刘芸这点伎俩不够瞧,大少夫人一直在旁等着太子妃的反应,纵是她年已不惑,也不禁为太子妃这份沉稳气度叫好。
“皇恩浩荡,那自是太好了!”说着从手下退下一个玉镯递给身边大丫鬟,“臣妾也沾沾喜气,一并做了彩头。”
又坐了一会儿,腹中孩儿踹了两下,阿桃轻轻嘶了一声:“小家伙大概是想动一动,徐夫人,你们好好玩,我便先走了。”
众人起身相送,阿桃摆摆手,让她们留步,只由三夫人领着一路走到门口。路上说了些徐行之的事情,三夫人又掉了几滴眼泪。这个儿子好像缺了点心肝,总是想不起来问候老娘。“他自己在外面野,拖到二十五了也没成家。老公爷早前没催,是想让行之尚公主,如今用不到他了,也好将他婚事相看起来了。”
阿桃已听说了徐清霜的事儿,刚才也在人群中多看了她两眼。徐行之的侄女嫁给赵瑞,连带着赵珂的辈分都降了,都是望舒宫的好主意,但是官家纵着,也是无奈。不过徐小先生不娶岚星倒是天大的福气。

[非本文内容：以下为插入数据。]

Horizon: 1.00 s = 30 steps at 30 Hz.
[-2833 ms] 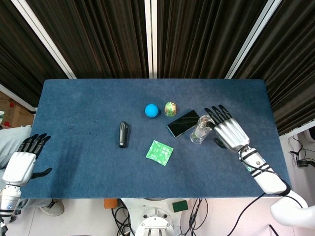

“他心思单纯,所以做学问做事情都是一股脑子扎进去,心无旁骛,多少人想求这境界都求不到。殿下也时常说起小先生,明年就外调三年了,看看官家能不能把他调回到京城来,把家成了,让您抱个大孙子!”阿桃笑着说,好像还是几年前那个小丫头,眼睛弯的像月牙儿,唇边梨涡透着俏皮,哪有刚才那厉害模样。
“多谢娘娘,多谢殿下。”三夫人也笑了。
刚走到门口,迎面居然碰着赵珂,衣裳还未换,想是刚散朝就来了。
三夫人走上前行礼,赵珂抬手,“夫人请起,老公爷可好?”
“父亲身子硬朗,见着您来必定更加开心。”
赵珂点点头,对阿桃说,“我去给老公爷问个好,稍等就来。”
等他出来的时候,见到阿桃在同两个女子说话,其中一人还哭着,阿桃面上挂着淡淡笑意,并不开心。
赵珂皱着眉走过去,“怎么站在这里?不是让你回车里等我?”
几人向他行礼,“起来吧,这是怎么了?”
传言太子殿下性情温和,近处听他声音果真如沐春风,刘芸哭得更加伤心,梨花带雨,我见犹怜。
这俩人正是苏如画和刘芸。
苏如画今日也同李氏受邀来此,她最近心里有事,从来都自己坐在角落。刚刚刘芸受了一个金豆子的赏赐,自觉被侮辱,找到苏如画哭诉。苏如画坐的远,也不知道到底发生了什么,刘芸求她陪自己去给太子妃赔不是,她推拒不过,就跟着找了过来,没想到竟能再见到这人。
她心跳如鼓,不敢抬头,但是眼睛却瞄着他如玉般的手。
听到他温润嗓音在自己头顶响起,她突然想起自己早上只随手簪了一根梅花簪,身上穿的淡粉罗衫,虽然咋一看没有不妥,可是若按节气细想,却是大错特错。想到这人此刻可能正盯着自己的梅花簪,心里一股伤心涌起,竟也要哭了。苏如画一心想着自己的簪子,盼他看自己,又怕他笑自己,身旁刘芸好像答了什么,已听不真切。
赵珂问“怎么了”,阿桃心善,本想小事化了,随口说:“有点小误会,没什么大不了的。”
可刘芸听她含糊其辞,却会错了意,用一双被泪水洗过的大眼睛楚楚望着赵珂:“殿下,都是臣女不懂事,领了娘娘的赏赐未能及时谢恩。”
“哦?她为什么要赏你?”赵珂好奇问她,语气却是冷淡。
阿桃翻了个白眼,就知道这人要较真儿。
刘芸平白受冤,心里委屈,“臣女,也不知哪里惹娘娘不喜了……”
阿桃实在不耐烦看下去,一拽赵珂的袖子,“走走,回去我告诉你行了吧?”
赵珂就是怕她不跟自己说,才抓着问这哭哭啼啼的小娘子,其实心里也不耐烦得紧。
“好,那你当真要说。”说罢两人携手同去。
刘芸错愕抬头,见太子行驾走得干脆,“就这么走了?”
身旁人一点声音没有,刘芸转头看她,只见苏如画眼睛还盯着地上,也不知在看什么,恍恍惚惚,连眨眼都忘了。刘芸心里突然一慌,“如画?如画?想什么呢这么入迷?”
“嗯?”苏如画慢慢抬起头来,说不出哪里不对,反正就是不一样了。
回去路上阿桃两句话把刚刚的事儿说了,赵珂听完松口气,就是有点不愉。
“我没当回事儿,你听听也就算了。”
赵珂点点头,倒是想起来一件事,就不必告诉她了。